Explore: The Journal of Science and Healing, May-June 2016, vol.12, no.3, pp. 162–164
by Stephan A. Schwartz, Gary E. Schwartz, PhD, and Larry Dossey, MD
In September 2015, following on the Manifesto for a Post-Materialist Science, a second meeting was held in Tucson, called The Final Transition Conference. Organized by consciousness researcher Stephan A. Schwartz, the purpose of the meeting was to explore the questions: What happens when we die, and what constitutes humane, decent care of the dying? The conference faculty was composed of therapists, clinicians, scholars, and researchers from the US and Europe, all of whom are involved in various ways in end-of-life care. It became clear that an exclusively materialist view of consciousness — the notion that consciousness is produced by the brain and is annihilated with physical death — cannot account for the rich, variegated experiences that surround the dying brain and body, and that a post-materialist science is required. A key feature of a post-materialist approach is that of nonlocal consciousness, in which consciousness is not considered to be localized or confined to specific points in space, such as the physical brain and body, nor to specific points in time, such as the present.

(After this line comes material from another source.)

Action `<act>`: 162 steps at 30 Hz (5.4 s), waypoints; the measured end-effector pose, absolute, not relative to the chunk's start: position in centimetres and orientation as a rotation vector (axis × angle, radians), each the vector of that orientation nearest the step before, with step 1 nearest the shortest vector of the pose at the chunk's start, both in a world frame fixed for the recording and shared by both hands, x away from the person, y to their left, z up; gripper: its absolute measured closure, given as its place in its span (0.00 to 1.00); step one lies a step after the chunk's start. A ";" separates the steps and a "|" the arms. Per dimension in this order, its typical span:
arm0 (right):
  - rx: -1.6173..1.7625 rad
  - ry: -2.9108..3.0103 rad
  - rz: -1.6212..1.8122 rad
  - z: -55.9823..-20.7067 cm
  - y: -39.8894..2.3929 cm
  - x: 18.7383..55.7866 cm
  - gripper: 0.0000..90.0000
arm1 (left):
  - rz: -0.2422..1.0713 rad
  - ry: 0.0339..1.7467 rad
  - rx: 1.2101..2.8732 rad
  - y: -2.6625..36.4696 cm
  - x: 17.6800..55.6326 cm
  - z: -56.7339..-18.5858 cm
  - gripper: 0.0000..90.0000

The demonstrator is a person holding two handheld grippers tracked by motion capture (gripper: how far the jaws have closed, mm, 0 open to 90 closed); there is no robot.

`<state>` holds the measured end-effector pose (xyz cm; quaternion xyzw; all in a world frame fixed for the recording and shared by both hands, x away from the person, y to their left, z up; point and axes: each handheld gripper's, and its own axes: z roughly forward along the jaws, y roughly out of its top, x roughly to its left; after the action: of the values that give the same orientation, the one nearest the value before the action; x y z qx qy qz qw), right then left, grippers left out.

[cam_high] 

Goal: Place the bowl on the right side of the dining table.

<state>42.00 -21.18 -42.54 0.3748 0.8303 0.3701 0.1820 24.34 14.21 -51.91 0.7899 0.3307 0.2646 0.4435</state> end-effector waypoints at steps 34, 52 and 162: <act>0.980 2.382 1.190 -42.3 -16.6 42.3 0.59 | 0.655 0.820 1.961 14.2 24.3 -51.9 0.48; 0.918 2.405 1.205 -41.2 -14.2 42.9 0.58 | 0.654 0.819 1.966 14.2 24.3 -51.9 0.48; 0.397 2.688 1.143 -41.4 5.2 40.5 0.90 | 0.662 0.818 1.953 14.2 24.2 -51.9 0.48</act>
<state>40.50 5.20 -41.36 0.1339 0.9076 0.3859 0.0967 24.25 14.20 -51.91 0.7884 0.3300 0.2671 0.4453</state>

The following Declaration was drafted by Stephan A. Schwartz, Gary E. Schwartz (no familial relationship) and Larry Dossey. It represents a consensus view of the undersigned faculty of The Final Transition Conference and others.
Declaration for Integrative, Evidence-Based, End-of-Life Care that Incorporates Nonlocal Consciousness
1. Twenty-first-century medicine and healthcare pride themselves on being evidence-based. Whether the therapies are conventional, complementary, or integrative, in all instances the explicit philosophy guiding their use is their grounding in the best available scientific theories and outcome research. This same philosophy ostensibly guides end-of-life care.
2. And yet, the nature of consciousness has been largely explored only from the assumption that it is a poorly understood neurophysiological process entirely resident in the human organism. Its inherent physicality has become an ironbound axiom. However, a growing body of experimental and clinical research now challenges this assumption. In disciplines as diverse as physics, biology, and neuroscience, research findings published in the peer-reviewed scientific and medical literature collectively indicate the existence of a nonlocal aspect of consciousness that is not wholly dependent on the brain, is not limited to specific points in space and time, and does not cease to exist with physical death. Although the consensus of the authors and co-signers of this Declaration is that the collective evidence points toward this conclusion, other consciousness scientists believe that the current evidence is not definitive enough to conclude this with certainty.
3. Today, there are seven stabilized experimental protocols used in laboratories around the world, each of which requires the existence of nonlocal consciousness to be successful. All seven protocols have independently produced six-sigma results, meaning that the odds against a chance explanation of the experimental finding are roughly a billion to one, or above a 99.999999 percentile of certainty.
4. In addition, there are now five areas of consciousness science that are directly linked to the processes of death that also support the existence of a nonlocal, non-physiologically dependent consciousness. This research includes (1) near-death experiences (NDEs); (2) after-death communications (ADC); (3) death-bed vision and physical phenomena at the time of death; (4) laboratory studies with research mediums; and (5) reincarnation research, particularly involving young children.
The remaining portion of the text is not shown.